What you will do
In the copy of the lines below, leave out pictures and print everything else exactly.

═════ Exercise data

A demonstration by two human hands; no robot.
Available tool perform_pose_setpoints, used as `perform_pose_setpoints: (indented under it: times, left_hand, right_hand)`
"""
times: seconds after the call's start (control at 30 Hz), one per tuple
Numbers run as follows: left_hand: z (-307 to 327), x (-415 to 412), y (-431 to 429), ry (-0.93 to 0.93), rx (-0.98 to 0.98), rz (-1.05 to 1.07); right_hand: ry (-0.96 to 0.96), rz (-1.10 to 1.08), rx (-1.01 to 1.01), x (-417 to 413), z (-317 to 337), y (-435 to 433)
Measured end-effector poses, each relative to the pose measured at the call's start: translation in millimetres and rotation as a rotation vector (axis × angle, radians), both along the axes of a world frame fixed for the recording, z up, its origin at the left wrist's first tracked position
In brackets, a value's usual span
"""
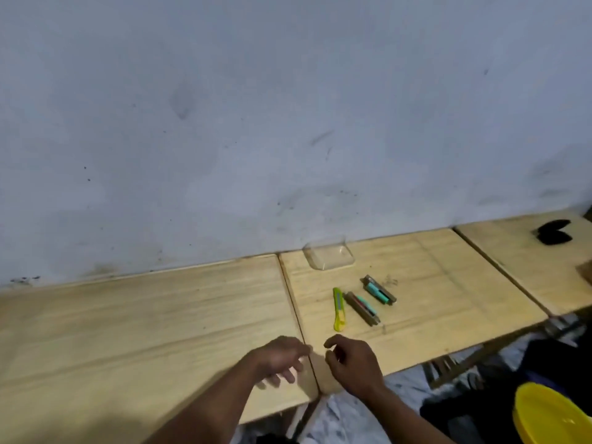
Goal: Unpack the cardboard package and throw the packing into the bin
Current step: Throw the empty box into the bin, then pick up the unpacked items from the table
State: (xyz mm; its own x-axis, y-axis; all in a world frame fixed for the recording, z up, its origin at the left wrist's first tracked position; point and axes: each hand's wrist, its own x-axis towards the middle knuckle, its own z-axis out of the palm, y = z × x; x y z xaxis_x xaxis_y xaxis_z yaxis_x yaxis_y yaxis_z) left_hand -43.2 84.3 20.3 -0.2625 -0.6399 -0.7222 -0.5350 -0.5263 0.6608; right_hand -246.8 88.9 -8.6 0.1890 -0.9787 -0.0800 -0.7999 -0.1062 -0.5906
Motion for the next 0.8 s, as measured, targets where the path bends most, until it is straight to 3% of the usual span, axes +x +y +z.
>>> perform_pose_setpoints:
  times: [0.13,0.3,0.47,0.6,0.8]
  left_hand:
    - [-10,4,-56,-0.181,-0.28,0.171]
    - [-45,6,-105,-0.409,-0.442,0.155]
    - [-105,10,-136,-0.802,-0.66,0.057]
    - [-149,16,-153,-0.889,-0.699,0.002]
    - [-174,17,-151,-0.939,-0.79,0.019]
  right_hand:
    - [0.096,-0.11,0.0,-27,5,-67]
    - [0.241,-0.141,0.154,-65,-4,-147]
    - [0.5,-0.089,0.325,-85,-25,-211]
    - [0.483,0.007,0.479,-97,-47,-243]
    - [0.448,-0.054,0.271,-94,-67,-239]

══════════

Answer
A demonstration by two human hands; no robot.
Available tool perform_pose_setpoints, used as `perform_pose_setpoints: (indented under it: times, left_hand, right_hand)`
"""
times: seconds after the call's start (control at 30 Hz), one per tuple
Numbers run as follows: left_hand: z (-307 to 327), x (-415 to 412), y (-431 to 429), ry (-0.93 to 0.93), rx (-0.98 to 0.98), rz (-1.05 to 1.07); right_hand: ry (-0.96 to 0.96), rz (-1.10 to 1.08), rx (-1.01 to 1.01), x (-417 to 413), z (-317 to 337), y (-435 to 433)
Measured end-effector poses, each relative to the pose measured at the call's start: translation in millimetres and rotation as a rotation vector (axis × angle, radians), both along the axes of a world frame fixed for the recording, z up, its origin at the left wrist's first tracked position
In brackets, a value's usual span
"""
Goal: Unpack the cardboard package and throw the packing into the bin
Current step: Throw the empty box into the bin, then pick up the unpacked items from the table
State: (xyz mm; its own x-axis, y-axis; all in a world frame fixed for the recording, z up, its origin at the left wrist's first tracked position; point and axes: each hand's wrist, its own x-axis towards the middle knuckle, its own z-axis out of the palm, y = z × x; x y z xaxis_x xaxis_y xaxis_z yaxis_x yaxis_y yaxis_z) left_hand -43.2 84.3 20.3 -0.2625 -0.6399 -0.7222 -0.5350 -0.5263 0.6608; right_hand -246.8 88.9 -8.6 0.1890 -0.9787 -0.0800 -0.7999 -0.1062 -0.5906
Motion for the next 0.8 s, as measured, targets where the path bends most, until it is straight to 3% of the usual span, axes +x +y +z.
>>> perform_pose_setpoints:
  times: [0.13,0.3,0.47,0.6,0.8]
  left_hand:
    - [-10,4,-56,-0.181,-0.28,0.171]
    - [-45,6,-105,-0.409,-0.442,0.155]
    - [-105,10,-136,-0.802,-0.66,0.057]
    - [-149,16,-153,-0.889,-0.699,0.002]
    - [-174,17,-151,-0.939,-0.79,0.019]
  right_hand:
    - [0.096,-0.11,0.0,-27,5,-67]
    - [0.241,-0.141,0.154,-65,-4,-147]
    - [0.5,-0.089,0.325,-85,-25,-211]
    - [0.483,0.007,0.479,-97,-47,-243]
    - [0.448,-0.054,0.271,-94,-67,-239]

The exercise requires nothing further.